DreamDrone: Text-to-Image Diffusion Models are Zero-shot Perpetual View Generators¶

Conference: ECCV 2024
arXiv: 2312.08746
Code: None
Area: Image Generation
Keywords: Perpetual View Generation, Diffusion Models, Zero-shot, Latent Warping, Scene Generation

TL;DR¶

This work proposes DreamDrone, a zero-shot, training-free perpetual view generation pipeline. By directly warping the intermediate latent codes of a pretrained diffusion model (rather than performing image-level warping) and combining feature-correspondence guidance with a high-pass filtering strategy, DreamDrone synthesizes high-quality, geometrically consistent, and unbounded scenes.

Background & Motivation¶

Background: Perpetual View Generation aims to synthesize novel views along an arbitrarily long camera trajectory starting from a single RGBD image. Existing methods mainly follow two paradigms: (a) frame-by-frame warping combined with a refiner (e.g., InfNat series, DiffDreamer), which requires training a refiner on natural scene datasets; and (b) reconstructing 3D point clouds first and then rendering them (e.g., SceneScape, Text2Room), which heavily depends on the quality of 3D models.

Limitations of Prior Work: - Learning-based refiners only adapt to natural scenes similar to the training data, failing to generalize to arbitrary indoor/outdoor or stylized scenes. - Frame-by-frame image warping leads to interpolation blur and distortion, with errors accumulating over frames. - 3D reconstruction methods cannot guarantee rendering quality from all viewpoints and fail to achieve "perpetual" generation.

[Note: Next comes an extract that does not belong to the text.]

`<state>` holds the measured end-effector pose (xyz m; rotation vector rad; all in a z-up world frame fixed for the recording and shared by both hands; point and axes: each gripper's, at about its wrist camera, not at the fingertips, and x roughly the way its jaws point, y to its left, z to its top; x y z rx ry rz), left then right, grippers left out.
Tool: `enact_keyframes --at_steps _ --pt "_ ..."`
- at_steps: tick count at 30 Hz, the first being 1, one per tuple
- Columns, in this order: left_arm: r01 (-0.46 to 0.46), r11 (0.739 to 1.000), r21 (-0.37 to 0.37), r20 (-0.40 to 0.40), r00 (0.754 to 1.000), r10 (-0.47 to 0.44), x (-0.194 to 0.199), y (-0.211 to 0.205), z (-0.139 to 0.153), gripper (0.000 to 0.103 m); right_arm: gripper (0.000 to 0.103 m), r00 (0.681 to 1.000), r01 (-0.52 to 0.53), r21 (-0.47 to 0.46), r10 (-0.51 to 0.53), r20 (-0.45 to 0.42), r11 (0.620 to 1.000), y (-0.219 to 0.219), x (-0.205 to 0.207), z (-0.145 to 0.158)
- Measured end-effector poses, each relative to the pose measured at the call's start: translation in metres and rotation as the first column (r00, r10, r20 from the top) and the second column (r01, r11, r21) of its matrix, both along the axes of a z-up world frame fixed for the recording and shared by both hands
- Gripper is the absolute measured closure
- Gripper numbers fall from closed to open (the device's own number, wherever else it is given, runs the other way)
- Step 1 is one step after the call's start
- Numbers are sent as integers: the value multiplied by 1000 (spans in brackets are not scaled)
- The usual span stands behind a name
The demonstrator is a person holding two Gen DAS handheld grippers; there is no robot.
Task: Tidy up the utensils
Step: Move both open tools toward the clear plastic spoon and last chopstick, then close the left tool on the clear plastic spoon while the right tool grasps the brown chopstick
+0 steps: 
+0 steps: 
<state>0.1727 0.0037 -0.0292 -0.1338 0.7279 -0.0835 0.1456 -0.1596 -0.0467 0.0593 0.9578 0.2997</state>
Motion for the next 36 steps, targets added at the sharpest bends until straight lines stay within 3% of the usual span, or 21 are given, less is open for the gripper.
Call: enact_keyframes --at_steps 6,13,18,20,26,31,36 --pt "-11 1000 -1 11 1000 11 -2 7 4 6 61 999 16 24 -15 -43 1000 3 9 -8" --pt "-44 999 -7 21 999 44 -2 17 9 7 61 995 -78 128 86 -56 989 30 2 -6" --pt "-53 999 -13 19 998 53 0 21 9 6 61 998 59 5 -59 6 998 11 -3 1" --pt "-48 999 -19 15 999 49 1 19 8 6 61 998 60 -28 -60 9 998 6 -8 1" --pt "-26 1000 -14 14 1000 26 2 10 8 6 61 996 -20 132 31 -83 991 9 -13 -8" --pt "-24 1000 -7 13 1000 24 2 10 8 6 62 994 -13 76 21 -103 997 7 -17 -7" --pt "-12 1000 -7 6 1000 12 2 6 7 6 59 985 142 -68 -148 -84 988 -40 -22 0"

Key Challenge: High-quality image generation requires a high level of freedom (e.g., diffusion models), whereas cross-frame geometric consistency demands constrained degrees of freedom, making it difficult to balance the two.

Goal: To build a versatile and flexible pipeline for perpetual view generation that spans diverse scene types, supports interactive trajectory control, and maintains high quality and cross-frame consistency.

Key Insight: Since diffusion models can generate high-quality images from random latents, warping the latent codes directly (instead of image pixels) followed by denoising allows leveraging the generative power of the diffusion model as a "refiner" while preserving semantic information.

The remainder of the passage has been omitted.